I want to say Nintendo is above this. But I know they're not. Although, I haven't even touched the Fire Emblem game. And, on another note… I'm very, very, very scared for the Animal Crossing game. We don't have to worry about the general direction of the series for Zelda, Kingdom Hearts, and Fire Emblem... but Animal Crossing, I fear very much. I've seen how that kind of game can manipulate a lot of money out of people with The Sims. On a mobile platform with the F2P model, this could get unspeakably bad.
I know, I'm all over the place. Sorry. I'm just disgusted by the practices of mobile games after seeing Kingdom Hearts. People WILL spend money, no matter how raw of a deal they're getting. I'll give a Zelda mobile game the benefit of the doubt, but Animal Crossing I will watch like a hawk.
I can understand the disdain towards this practice, because for the most part I also feel that way and recoil any time a game involves simple skinner box methods to hook people into giving away money.
That said, what we have to understand is that when it comes to games, the reason the mobile market does so stupendously well and why so many companies in Japan want to jump gun to it (or to making pachinko machines) is because those actually give returns.
As a developer, it is hilariously easier to make a low-quality game with F2P monetization schemes and have it work well than it is to make anything else and have it work well. And ultimately, as much as I want to keep on believing games can be art, at the moment it is still a business and these are people who want money to have a decent living.
Of course, there's still ethics that matter in the whole deal. There's things like companies making sure kids aren't spending money without parental consent, ensuring that quality content exists for both whales (people who pay thousands) as well as people who don't want to pay anything, and having games that actually have exit points for the player.

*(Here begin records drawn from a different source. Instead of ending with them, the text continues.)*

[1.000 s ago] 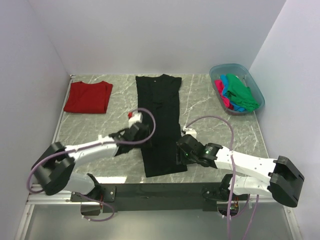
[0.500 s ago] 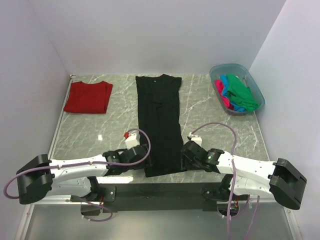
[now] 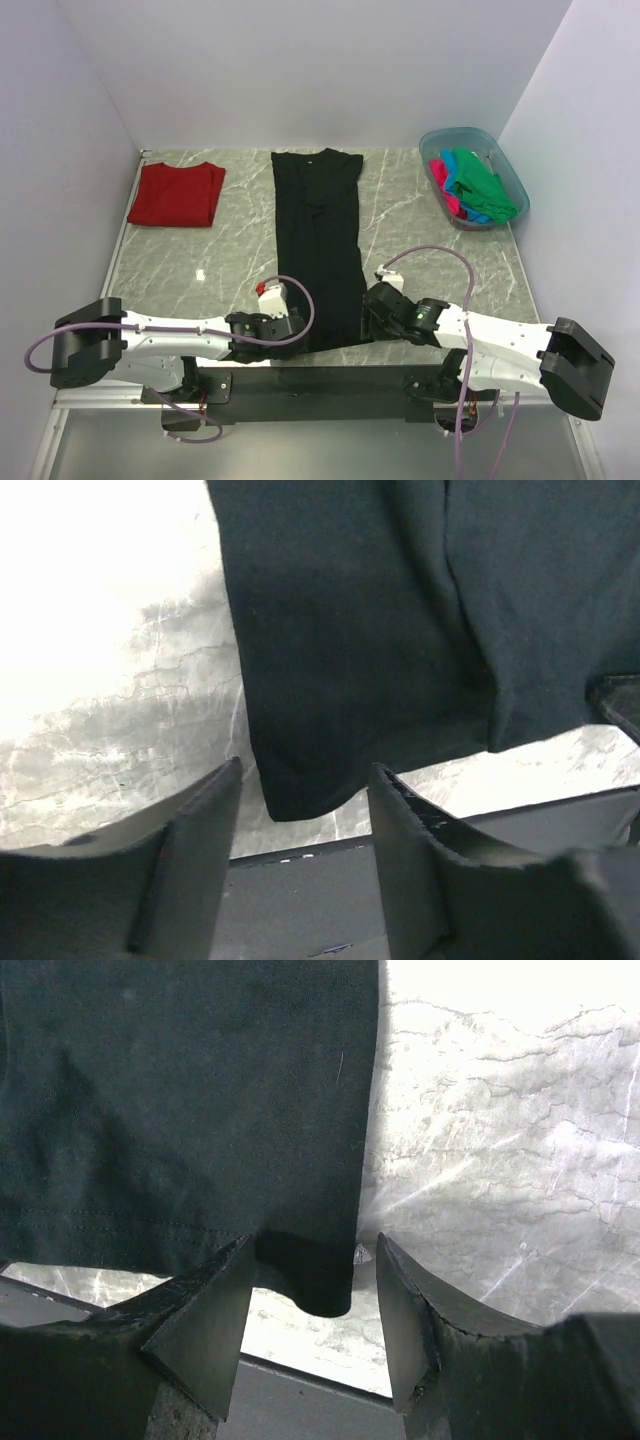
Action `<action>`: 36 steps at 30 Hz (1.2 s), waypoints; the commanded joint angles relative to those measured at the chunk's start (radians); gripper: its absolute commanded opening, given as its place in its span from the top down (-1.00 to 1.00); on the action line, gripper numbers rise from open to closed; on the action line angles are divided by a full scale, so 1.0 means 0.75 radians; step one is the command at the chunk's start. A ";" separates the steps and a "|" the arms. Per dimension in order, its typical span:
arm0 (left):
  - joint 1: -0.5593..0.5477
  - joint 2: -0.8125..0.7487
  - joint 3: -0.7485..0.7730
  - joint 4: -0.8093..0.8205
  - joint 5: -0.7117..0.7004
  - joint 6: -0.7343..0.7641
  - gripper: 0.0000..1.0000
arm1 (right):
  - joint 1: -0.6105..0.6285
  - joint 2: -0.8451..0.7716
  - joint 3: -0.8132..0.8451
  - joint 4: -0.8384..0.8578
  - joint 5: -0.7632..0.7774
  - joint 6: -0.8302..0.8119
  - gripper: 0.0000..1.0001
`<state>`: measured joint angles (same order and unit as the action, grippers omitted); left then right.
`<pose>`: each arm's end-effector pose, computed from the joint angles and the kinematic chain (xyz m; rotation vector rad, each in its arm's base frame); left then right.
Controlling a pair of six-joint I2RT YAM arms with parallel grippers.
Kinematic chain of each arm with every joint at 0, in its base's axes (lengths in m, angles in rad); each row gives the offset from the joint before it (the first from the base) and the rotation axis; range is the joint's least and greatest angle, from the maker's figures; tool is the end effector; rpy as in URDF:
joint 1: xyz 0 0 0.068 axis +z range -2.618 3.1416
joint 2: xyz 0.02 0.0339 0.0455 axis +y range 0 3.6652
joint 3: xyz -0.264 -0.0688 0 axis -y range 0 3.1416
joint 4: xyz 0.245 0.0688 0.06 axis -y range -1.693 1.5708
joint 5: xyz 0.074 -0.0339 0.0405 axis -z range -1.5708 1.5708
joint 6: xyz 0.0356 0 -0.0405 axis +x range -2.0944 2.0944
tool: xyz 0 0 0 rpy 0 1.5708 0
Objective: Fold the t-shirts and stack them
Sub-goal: Fold the tshirt
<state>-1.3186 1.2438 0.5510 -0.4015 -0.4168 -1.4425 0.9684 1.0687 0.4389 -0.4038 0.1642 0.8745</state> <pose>0.0666 -0.2006 0.1585 -0.2943 2.5873 -0.5162 0.1080 0.1468 0.1554 -0.0645 2.6534 0.4497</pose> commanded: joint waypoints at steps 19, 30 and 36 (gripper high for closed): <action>-0.062 -0.087 -0.058 -0.066 -0.066 -0.018 0.99 | 0.006 -0.154 -0.053 -0.126 -0.051 0.030 1.00; 0.044 -0.208 0.020 0.151 -0.109 0.246 0.99 | 0.004 -0.143 0.181 -0.184 0.065 -0.055 1.00; 0.273 -0.245 -0.013 0.312 -0.029 0.422 0.99 | -0.070 -0.016 0.351 -0.147 0.139 -0.168 1.00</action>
<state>-1.1866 1.0897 0.5282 -0.2668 -0.4538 -1.2407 0.9527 1.0286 0.6277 -0.5392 0.2001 0.8135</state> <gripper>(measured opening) 0.022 0.020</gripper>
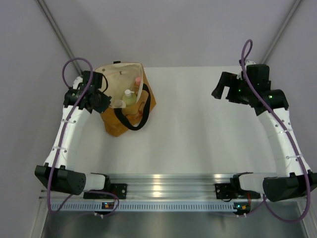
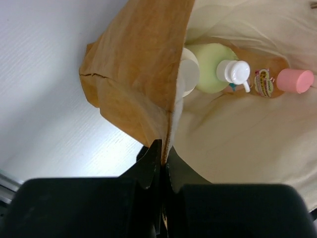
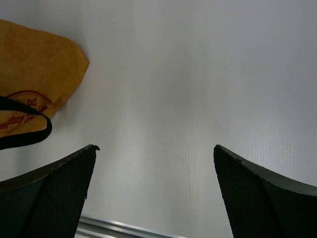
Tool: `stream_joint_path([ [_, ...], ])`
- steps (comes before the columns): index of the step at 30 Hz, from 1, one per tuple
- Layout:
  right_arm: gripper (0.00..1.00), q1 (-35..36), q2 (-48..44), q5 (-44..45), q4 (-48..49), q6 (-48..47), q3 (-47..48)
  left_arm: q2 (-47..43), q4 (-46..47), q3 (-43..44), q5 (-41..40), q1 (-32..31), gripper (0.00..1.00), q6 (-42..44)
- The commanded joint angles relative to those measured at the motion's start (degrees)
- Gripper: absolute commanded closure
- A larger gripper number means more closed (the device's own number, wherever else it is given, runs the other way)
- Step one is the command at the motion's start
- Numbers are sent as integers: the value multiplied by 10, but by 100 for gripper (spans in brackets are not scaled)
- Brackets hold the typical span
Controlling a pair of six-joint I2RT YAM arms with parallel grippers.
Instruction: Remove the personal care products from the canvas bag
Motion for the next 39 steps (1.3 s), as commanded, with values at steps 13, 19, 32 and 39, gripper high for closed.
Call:
stream_joint_path([
  [13, 10, 259, 207, -45, 103, 36, 262, -98, 17, -198, 51, -42, 100, -44],
  [19, 20, 365, 326, -50, 145, 33, 395, -127, 21, -235, 33, -42, 100, -59],
  [32, 37, 456, 516, -37, 178, -48, 500, -160, 25, -294, -17, -42, 100, -110],
  [39, 39, 468, 581, -40, 196, -68, 516, -179, 25, -314, -15, -42, 100, -134],
])
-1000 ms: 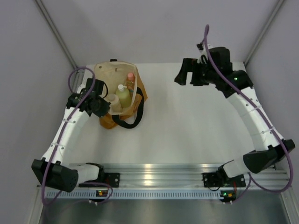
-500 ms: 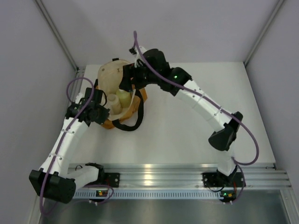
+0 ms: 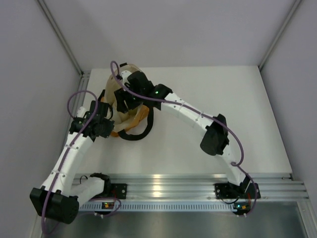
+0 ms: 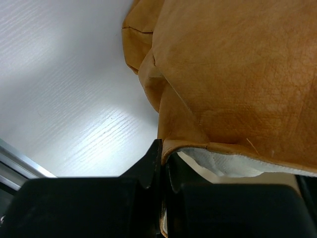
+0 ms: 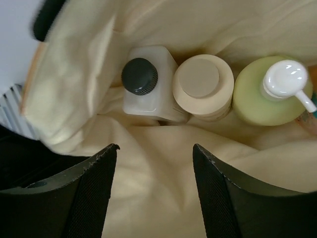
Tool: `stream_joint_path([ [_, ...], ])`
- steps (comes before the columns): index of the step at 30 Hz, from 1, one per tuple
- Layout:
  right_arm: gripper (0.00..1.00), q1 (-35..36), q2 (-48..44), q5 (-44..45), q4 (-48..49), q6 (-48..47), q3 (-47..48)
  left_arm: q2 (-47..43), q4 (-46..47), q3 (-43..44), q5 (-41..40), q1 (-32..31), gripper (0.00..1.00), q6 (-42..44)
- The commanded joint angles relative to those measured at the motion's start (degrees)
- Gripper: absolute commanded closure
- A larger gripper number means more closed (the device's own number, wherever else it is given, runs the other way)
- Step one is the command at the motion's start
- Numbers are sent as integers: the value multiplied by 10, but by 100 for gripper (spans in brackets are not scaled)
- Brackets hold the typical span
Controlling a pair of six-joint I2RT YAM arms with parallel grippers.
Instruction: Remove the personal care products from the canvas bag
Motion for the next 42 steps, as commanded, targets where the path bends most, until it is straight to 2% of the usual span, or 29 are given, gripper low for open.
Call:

I've been playing non-FE Heroes mobile games recently for research purposes and it's fucked how some of them literally don't give the player room to stop, which can be problematic for addictive or compulsive personalities. For what it's worth, so far Fire Emblem always has moments where I simply just don't have much else to do until events update or new content is released. And ultimately I like to think it's the fact Nintendo has actual game designers who understand what they're doing, and whatever company they work with will probably have to adhere to those standards.